The roll-out regions of the sample set X are [L, min] and [max, U], and the directly observed part is [min, max]. Since the data distribution is unknown in the roll-out regions [L, min] and [max, U], a uniform distribution is used to generate virtual sample points, represented as triangular hollow points in Figure 2. In the direct observation region [min, max], the data distribution is described by a triangular distribution, with the closer to the data center CL, the more likely the data is to occur and the more concentrated the data is in the distribution; the further away from the data center CL, the less likely the data is to happen and the more dispersed the data is in the distribution. The virtual sample points in the roll-out area add additional information, and the virtual sample points in the direct observation area fill in the information gap of the original discrete observation points.

Through the MD-MTD process, the original sample set X, in terms of training, effectively increases the sample capacity. The MD-MTD process expands the information of the original sample set X. The MD-MTD process is discussed in the following section.

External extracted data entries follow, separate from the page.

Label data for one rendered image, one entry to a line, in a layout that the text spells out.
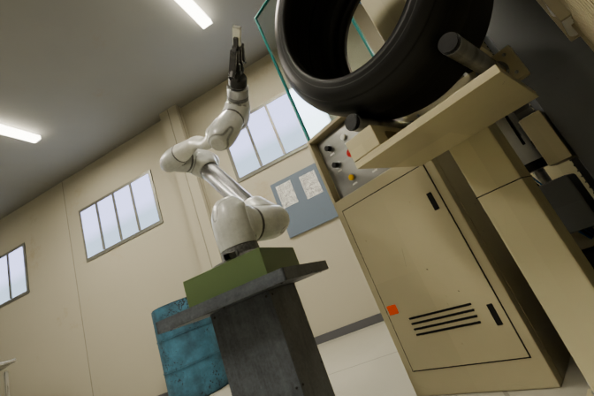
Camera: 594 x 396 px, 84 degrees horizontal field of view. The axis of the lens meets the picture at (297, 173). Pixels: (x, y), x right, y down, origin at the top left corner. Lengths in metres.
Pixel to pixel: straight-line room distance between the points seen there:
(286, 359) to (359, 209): 0.74
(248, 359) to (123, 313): 4.35
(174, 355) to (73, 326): 2.55
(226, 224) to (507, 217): 0.94
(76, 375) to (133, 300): 1.39
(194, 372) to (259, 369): 2.74
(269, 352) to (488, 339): 0.79
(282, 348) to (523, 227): 0.81
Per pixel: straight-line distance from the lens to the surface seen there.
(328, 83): 0.90
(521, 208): 1.10
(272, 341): 1.22
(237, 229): 1.32
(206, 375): 4.00
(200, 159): 1.86
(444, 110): 0.76
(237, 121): 1.34
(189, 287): 1.34
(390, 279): 1.59
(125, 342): 5.54
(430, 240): 1.45
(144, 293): 5.25
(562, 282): 1.12
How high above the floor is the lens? 0.56
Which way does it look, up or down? 19 degrees up
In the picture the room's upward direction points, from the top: 22 degrees counter-clockwise

In this paper, the activation function used for the neural network is the ReLU activation function^[15].

(7)

$$ \operatorname{ReLU}(\mathrm{x})=\{\begin{array}{ll} x & \text { if } x>0 \\ 0 & \text { if } x \leq 0 \end{array} $$

Reasons to use ReLU are^[16]: 1: Network training can be faster because compared to Sigmoid and tanh, derivatives are easier to obtain, backpropagation constantly updates parameters, and its products are simple in uncomplicated form; 2: The ReLU function is a segmented linear function. Classifying a neural network can be regarded as a multi-stage small linear regression process, effectively improving the classification effect; 3: Prevent gradient loss. Suppose the values are too large or too small. In that case, the derivatives of sigmoid and tanh approach zero, and the phenomenon of ReLU being a non-saturated activation function does not exist; 4: To reduce overfitting, make the mesh sparse, with parts smaller than 0 and values larger than 0.

Parameter normalization is carried out once before the training and expansion data. The normalization method uses the MinmaxScaler method uniformly, with the following Eqation (8):

(8)

$$ \begin{eqnarray} x^{*}=\frac{x-\min }{\max -\min } \end{eqnarray} $$

In model training, the three target values are trained independently and used in the MSE loss function to reduce the mutual influence between the target values. The gradient is adjusted by back-propagation. The loss function is shown in Equation:

(9)

$$ \begin{eqnarray} L=\frac{1}{n} \sum_{i=1}^{n}\left(\widehat{y}_{l}-y_{i}\right)^{2} \end{eqnarray} $$

L is the mean of the sum of squares of the errors, n is the total number of data, ŷ_i is the fitted data, and y_i is the actual data. The formula for updating the gradient is shown in Equation^[17].

(10)

$$ \begin{eqnarray} \frac{\partial L}{\partial w}=\frac{2}{n}\left(w \sum_{i=1}^{n} x_{i}^{2}-\sum_{i=1}^{n} x_{i}\left(y_{i}-b\right)\right) \end{eqnarray} $$

(11)

$$ \begin{eqnarray} \frac{\partial L}{\partial b}=\frac{2}{n}\left(n b-\sum_{i=1}^{n}\left(y_{i}-w x_{i}\right)\right) \end{eqnarray} $$

∂L/∂w and ∂L/∂b are the gradients of the weights (w) and biases (b), n is the total number of data, x_i is the original data, and y_i is the data from the model. The Adam optimizer is used in the process of optimizing the model^[18]; the Adam update rule is:

Calculate the gradient of the t-time steps.

(12)

$$ \begin{eqnarray} g_{t}=\nabla_{\theta} J\left(\theta_{t-1}\right) \end{eqnarray} $$

First, the exponential moving average number of gradients is calculated and m0 is initialized to 0. As in the Momentum algorithm, the gradient dynamics of previous time steps are considered comprehensively.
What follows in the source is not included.